Дикий топот, хохот и свист. Чьи-то тела дрыгаются перед объективом. И вдруг мертвая тишина. Все, выпучив глаза от ужаса, пятятся в стороны. Образовался круг. Спиной на объектив в страхе пятится женщина, вытянув руки и как бы защищаясь ими. Она исчезает из кадра. Видны только одна ее кисть и дрожащие пальцы. На нее, лицом на зрителя, наступает маленький усатый индонезиец. На его лице застывшая безумная улыбка, дойдя до середины круга, он останавливается, вынимает из кармана бритву, раскрывает, ловким движением парикмахера берет ее в пальцы и, оттопырив мизинец, сплевывает на пол. Безумная улыбка. Отблеск света на лезвии. Мертвая тишина. Дрожащие пальцы женщины. Вдруг из-под стола выползает хорошенький французский матросик. Пьяно кричит:
— Это ты, Мими, мой поросеночек? Иди сюда, моя любовь! — хватает индонезийца за ногу и дергает к себе.

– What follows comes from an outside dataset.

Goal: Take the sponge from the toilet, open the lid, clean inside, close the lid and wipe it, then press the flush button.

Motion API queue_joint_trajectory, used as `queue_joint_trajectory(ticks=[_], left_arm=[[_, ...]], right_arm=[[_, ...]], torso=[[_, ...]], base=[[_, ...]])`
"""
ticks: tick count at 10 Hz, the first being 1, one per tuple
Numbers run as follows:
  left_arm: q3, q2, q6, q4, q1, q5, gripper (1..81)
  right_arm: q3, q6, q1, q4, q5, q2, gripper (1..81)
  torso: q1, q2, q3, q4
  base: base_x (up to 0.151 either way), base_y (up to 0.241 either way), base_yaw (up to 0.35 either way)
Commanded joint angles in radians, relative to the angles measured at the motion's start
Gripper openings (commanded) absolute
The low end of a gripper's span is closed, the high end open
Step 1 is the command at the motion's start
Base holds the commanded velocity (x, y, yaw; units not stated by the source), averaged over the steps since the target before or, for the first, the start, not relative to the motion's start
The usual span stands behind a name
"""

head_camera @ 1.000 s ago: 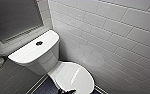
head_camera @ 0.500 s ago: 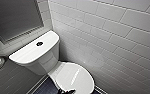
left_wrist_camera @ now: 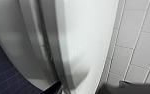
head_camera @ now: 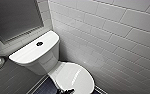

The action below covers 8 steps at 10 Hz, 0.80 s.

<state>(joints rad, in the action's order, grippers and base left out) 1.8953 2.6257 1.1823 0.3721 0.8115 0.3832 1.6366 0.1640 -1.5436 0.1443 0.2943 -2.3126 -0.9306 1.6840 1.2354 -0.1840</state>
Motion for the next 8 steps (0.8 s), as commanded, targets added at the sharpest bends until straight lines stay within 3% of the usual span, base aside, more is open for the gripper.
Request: queue_joint_trajectory(ticks=[1,5,6,7,8], left_arm=[[-0.081,-0.05,-0.029,-0.002,-0.189,0.209,81.1],[-0.099,-0.042,-0.029,0.008,-0.195,0.207,81.1],[-0.113,-0.042,-0.032,0.01,-0.202,0.204,81.1],[-0.12,-0.041,-0.032,0.011,-0.209,0.201,81.1],[-0.124,-0.039,-0.032,0.011,-0.212,0.2,81.1]], right_arm=[[-0.035,-0.003,-0.01,-0.025,-0.075,0.046,1.0],[-0.034,-0.003,-0.011,-0.025,-0.075,0.045,1.0],[-0.032,-0.003,-0.011,-0.025,-0.075,0.043,1.0],[-0.031,-0.003,-0.011,-0.025,-0.075,0.043,1.0],[-0.029,-0.003,-0.011,-0.025,-0.075,0.042,1.0]], torso=[[0.0,0.0,0.0,0.0],[0.0,0.0,0.0,0.0],[0.0,0.0,-0.066,0.0],[0.0,0.0,-0.077,0.0],[0.0,0.0,-0.02,0.0]], base=[[0.0,0.0,0.0],[0.0,0.0,0.0],[0.0,0.0,0.0],[0.0,0.0,0.0],[0.0,0.0,0.0]])
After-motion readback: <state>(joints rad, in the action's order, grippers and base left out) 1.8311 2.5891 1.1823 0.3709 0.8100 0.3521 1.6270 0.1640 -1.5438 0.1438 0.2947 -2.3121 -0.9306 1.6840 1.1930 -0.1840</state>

От неожиданности тот летит на пол. Мгновенный рев восторга и снова танцы.
Дождь со снегом. Слякоть, Грета в сером пальто и серой шляпке с вуалью на лице задумчиво стоит на пустом тротуаре. Это место, где ее когда-то бил по лицу шарфюрер штурмовиков Ратке.
Угловой дом. Новая нарядная неоновая реклама: «Deutsche Sportwaren». Новые нарядные витрины. Редкие прохожие спешат мимо. Дама с вуалью стоит в раздумье.
Вечер. Новая улучшенная вывеска: «Cafe Uhlandek».
Продавщица газет, пожилая женщина в форменной фуражке набекрень, хрипло кричит:
— Мои дамы и господа, покупайте газеты! Свежие вечерние газеты, герршафтен!
Фигура дамы с вуалью на лице прячется за деревом.
Переулок близ Антгальского вокзала. Гаражи. Конец рабочего дня. Выходят молодые рабочие.
Курт:
— Ужин беру с собой. Поем и переоденусь дома. Сходимся в обычном месте ровно в десять вечера.